We place false alarms above missed detection. This of course can be tailored to operator preference and tuned as required, but it highlights the difference in machine learning for operations and machine learning for science.

Differential Diagnosis

DHSV closure and hydrate formation both cause rising P-PDG because both restrict flow downstream of the gauge. The detector correctly fires on hydrate instances — because something is wrong. The discriminant is onset speed: DHSV is a step change (under 1 second), hydrate is a gradual ramp (minutes to hours).

Cross-class physics overlap is real and informative, not a bug. A production system flags the restriction, then diagnoses the type. This is how operators think — “the well stopped, what happened?” not “is this DHSV or hydrate?”

How This Compares to the Published Literature

Our literature review looked at 121 published works citing the 3W dataset. We were unable to find any other work where false alarms are given any discussion in operational terms. We also found no other work where a physics-based approach was used first before machine learning.
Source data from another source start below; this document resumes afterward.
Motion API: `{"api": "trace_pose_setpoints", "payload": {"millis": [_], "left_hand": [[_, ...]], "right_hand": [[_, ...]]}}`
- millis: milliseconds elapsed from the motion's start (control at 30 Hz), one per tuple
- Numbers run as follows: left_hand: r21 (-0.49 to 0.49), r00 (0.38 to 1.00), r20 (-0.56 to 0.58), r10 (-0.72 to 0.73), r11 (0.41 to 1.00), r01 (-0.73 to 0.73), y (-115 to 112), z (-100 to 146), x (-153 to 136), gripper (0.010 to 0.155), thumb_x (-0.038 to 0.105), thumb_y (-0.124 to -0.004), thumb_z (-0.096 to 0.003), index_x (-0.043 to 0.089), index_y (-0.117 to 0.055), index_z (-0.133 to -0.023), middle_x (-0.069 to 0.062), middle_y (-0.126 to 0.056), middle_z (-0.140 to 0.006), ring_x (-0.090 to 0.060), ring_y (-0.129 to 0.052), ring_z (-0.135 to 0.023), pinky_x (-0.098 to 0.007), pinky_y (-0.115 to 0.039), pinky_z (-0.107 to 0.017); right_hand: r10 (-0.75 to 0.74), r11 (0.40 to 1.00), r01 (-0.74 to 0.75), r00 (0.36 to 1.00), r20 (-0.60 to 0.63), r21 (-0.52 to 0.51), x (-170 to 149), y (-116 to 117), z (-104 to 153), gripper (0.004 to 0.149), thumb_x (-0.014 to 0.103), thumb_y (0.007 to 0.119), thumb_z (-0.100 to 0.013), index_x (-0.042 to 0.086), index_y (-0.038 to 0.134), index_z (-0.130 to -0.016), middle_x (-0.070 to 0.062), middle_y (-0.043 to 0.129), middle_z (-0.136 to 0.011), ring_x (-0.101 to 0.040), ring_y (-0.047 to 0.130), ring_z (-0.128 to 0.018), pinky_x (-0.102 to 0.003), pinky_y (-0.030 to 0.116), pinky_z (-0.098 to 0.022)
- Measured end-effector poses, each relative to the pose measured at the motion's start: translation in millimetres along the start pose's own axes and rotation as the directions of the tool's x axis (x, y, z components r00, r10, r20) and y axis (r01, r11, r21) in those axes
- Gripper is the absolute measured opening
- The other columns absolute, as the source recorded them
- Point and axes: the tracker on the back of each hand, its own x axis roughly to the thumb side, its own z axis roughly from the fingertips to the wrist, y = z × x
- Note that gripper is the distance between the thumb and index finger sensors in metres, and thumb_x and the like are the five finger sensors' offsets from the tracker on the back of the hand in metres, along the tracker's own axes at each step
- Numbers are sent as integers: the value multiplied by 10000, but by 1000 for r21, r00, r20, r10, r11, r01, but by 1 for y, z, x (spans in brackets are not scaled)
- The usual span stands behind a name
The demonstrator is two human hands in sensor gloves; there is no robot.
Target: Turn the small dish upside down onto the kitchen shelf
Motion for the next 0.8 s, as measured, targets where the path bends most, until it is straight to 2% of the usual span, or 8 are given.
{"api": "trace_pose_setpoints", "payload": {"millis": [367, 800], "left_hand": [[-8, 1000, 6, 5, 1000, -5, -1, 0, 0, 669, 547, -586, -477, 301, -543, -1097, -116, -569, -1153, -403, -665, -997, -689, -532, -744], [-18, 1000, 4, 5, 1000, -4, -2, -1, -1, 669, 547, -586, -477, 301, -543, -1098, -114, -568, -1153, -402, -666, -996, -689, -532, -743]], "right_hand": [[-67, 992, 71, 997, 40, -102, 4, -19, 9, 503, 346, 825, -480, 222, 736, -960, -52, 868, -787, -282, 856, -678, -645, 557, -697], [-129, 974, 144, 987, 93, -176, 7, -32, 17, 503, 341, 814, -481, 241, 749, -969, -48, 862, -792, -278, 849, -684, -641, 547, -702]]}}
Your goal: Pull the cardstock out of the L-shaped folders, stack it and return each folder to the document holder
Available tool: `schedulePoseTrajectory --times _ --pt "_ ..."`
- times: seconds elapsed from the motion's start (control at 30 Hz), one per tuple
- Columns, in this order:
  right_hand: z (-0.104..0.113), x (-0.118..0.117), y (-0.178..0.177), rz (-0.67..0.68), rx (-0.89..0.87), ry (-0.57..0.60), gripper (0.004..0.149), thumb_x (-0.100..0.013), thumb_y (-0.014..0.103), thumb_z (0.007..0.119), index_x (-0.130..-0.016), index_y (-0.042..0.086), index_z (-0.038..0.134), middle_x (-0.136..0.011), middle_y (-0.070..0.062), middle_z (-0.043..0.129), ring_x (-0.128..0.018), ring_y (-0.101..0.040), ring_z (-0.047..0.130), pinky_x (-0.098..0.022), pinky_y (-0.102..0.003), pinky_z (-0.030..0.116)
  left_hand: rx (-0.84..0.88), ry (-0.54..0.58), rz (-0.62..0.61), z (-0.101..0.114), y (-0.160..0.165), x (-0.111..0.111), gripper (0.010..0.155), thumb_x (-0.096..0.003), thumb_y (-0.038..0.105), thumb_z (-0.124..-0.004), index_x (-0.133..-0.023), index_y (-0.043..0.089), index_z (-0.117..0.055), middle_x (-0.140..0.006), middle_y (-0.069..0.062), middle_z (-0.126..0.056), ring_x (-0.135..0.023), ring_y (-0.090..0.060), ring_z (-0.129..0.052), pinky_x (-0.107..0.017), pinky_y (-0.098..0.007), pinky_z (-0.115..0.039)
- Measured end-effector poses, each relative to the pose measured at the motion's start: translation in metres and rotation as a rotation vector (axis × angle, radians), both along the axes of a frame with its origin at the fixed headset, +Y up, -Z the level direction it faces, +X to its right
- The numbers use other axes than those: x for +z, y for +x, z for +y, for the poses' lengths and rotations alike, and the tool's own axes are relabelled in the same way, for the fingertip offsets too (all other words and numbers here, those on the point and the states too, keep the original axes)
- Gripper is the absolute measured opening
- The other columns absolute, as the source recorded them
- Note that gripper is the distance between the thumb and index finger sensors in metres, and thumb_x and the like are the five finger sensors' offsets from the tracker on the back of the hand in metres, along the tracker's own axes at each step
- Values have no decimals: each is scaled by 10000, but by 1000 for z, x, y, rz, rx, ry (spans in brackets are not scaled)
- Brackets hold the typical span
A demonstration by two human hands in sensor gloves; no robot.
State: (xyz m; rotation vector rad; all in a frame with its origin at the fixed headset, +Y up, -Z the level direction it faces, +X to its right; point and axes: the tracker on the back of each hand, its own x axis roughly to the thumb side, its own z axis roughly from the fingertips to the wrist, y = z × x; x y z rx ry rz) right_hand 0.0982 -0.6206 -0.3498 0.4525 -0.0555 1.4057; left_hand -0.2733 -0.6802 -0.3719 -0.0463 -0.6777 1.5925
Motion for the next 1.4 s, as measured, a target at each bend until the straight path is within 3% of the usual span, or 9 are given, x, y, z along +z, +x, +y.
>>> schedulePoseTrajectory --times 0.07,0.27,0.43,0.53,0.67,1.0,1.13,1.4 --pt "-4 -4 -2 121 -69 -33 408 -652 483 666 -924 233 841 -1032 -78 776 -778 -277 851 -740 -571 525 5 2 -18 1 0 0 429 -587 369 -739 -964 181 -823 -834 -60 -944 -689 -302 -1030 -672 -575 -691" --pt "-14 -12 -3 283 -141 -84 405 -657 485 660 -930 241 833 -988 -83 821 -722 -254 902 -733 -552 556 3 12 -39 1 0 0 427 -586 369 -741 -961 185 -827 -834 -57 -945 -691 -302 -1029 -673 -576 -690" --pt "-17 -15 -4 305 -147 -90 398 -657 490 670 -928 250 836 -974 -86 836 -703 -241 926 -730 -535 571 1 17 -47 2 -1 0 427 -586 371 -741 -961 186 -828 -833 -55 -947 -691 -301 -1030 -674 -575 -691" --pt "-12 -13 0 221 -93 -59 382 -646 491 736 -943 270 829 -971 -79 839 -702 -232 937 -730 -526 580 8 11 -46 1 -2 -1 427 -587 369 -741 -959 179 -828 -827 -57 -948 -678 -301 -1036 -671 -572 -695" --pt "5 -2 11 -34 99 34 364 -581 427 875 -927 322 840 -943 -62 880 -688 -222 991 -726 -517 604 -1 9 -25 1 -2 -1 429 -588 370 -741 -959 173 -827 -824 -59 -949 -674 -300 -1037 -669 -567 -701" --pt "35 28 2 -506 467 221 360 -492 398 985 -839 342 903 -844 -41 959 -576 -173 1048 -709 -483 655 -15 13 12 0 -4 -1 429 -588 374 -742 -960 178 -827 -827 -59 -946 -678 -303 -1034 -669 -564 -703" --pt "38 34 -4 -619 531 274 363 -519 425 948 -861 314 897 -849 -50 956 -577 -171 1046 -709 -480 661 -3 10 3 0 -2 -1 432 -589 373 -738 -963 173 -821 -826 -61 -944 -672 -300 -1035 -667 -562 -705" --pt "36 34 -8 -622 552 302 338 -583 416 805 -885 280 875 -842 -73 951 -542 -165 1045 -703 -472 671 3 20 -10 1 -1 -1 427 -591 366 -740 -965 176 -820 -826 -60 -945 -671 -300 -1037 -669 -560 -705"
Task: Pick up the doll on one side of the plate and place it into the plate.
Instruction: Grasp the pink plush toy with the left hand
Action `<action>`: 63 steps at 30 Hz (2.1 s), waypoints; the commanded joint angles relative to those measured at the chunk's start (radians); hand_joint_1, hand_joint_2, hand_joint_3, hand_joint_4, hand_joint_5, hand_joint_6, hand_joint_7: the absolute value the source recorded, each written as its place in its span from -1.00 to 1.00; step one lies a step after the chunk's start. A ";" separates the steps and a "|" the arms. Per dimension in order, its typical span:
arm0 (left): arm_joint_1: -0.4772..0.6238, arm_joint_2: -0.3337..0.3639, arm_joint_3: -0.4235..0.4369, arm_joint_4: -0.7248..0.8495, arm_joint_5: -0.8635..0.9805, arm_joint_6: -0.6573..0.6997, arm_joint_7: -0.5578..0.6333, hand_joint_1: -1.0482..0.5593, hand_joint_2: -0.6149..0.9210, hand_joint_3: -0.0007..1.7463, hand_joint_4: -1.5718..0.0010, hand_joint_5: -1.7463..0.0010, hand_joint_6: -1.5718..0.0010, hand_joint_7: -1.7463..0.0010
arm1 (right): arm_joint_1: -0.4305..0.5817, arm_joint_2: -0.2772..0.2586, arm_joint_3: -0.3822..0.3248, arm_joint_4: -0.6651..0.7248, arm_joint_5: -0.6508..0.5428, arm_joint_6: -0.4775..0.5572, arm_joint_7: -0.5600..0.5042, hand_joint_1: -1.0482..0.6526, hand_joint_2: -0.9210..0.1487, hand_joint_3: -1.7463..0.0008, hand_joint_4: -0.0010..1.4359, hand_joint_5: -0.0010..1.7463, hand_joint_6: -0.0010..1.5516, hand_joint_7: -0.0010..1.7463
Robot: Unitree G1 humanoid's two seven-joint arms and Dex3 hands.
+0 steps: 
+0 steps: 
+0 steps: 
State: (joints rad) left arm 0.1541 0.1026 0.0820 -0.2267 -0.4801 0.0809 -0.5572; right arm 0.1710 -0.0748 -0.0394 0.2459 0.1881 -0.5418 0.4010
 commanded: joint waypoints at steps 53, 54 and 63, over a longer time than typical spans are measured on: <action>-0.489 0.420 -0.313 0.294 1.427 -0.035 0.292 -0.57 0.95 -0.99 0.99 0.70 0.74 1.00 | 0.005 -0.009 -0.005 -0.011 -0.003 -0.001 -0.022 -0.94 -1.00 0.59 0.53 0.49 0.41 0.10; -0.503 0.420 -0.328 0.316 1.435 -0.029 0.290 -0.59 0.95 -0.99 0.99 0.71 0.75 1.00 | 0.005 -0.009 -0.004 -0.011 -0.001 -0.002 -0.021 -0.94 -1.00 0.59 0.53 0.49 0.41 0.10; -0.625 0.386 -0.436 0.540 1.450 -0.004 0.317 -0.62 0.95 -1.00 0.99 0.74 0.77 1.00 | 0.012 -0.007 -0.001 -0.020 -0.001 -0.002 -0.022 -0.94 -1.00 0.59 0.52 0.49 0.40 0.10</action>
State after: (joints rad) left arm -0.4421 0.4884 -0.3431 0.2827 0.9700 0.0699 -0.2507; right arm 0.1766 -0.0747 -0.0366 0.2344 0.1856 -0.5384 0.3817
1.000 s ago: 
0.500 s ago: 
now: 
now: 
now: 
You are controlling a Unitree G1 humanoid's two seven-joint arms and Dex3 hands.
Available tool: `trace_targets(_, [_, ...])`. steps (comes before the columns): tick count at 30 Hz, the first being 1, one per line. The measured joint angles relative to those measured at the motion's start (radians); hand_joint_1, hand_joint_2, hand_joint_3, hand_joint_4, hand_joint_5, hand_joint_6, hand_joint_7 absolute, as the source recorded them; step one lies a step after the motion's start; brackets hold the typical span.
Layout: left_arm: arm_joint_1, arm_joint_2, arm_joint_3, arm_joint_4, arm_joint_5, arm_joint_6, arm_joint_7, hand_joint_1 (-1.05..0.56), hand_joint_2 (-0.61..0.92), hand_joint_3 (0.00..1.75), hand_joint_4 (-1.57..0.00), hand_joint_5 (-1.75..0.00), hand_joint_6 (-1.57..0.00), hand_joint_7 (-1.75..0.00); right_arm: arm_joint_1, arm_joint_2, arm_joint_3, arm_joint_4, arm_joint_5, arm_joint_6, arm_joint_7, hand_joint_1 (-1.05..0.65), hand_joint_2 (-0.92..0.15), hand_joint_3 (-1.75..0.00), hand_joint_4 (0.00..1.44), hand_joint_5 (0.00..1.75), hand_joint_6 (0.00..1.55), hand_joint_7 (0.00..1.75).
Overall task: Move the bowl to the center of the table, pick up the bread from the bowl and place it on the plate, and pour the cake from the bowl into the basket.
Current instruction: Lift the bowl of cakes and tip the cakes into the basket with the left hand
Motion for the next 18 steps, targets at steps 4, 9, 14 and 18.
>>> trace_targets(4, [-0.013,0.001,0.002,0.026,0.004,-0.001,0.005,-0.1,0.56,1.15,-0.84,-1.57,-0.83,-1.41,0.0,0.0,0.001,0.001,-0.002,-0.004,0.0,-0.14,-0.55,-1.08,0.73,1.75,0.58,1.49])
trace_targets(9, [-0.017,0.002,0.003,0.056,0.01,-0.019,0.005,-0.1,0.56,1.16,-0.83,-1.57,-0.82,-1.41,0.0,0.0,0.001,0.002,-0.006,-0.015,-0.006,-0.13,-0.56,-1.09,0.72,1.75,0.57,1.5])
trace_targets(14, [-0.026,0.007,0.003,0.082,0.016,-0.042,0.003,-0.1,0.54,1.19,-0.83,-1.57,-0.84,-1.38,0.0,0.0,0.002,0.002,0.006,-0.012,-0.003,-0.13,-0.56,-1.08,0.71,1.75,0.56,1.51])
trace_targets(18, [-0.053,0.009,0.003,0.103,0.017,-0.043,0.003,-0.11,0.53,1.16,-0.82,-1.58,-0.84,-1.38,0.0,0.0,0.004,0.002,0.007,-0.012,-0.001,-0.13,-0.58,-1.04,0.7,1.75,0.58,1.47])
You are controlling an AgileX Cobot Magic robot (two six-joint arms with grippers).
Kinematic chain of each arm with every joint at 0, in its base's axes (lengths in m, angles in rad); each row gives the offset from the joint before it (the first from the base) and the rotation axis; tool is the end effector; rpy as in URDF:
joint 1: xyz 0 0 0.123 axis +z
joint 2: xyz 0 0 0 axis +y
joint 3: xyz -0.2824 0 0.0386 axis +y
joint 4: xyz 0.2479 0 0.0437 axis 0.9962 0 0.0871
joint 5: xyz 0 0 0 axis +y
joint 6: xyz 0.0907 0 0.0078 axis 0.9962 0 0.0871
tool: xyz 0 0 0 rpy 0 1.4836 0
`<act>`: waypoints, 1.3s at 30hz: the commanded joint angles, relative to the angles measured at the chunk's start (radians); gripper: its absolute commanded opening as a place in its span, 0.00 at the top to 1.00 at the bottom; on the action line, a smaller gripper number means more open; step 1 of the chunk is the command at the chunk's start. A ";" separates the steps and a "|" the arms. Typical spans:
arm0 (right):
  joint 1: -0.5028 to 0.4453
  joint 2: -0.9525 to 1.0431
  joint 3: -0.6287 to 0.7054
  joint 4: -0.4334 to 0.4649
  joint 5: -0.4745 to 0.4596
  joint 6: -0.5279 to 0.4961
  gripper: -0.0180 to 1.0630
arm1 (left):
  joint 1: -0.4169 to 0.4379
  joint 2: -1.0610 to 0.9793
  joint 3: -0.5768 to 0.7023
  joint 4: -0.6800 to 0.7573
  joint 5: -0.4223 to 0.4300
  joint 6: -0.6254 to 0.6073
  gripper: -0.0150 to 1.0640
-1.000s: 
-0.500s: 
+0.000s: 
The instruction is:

Our philosophy is to understand the problem from a technical and operational view first. If a machine learning approach is to be undertaken, it should have a basis in the physics of the operation. This ensures that the results have the end user in mind and are more easily explained without appearing to be a ‘black-box’.

The Broader Lesson

The DHSV detection work on the 3W dataset demonstrated that a physics-based threshold detector — no machine learning — was sufficient to achieve 100% detection on quality-gated instances with zero false alarms across all 1,119 real well instances.

When the underlying physics creates a clear separation between real events and noise, a learned decision boundary adds nothing — and risks over-fitting to the noise characteristics of the training data. Start with domain physics, only add ML when the physics isn’t enough.

In a future article we will look at the rapid increase in BS&W anomaly where physics alone is not sufficient and hits limits.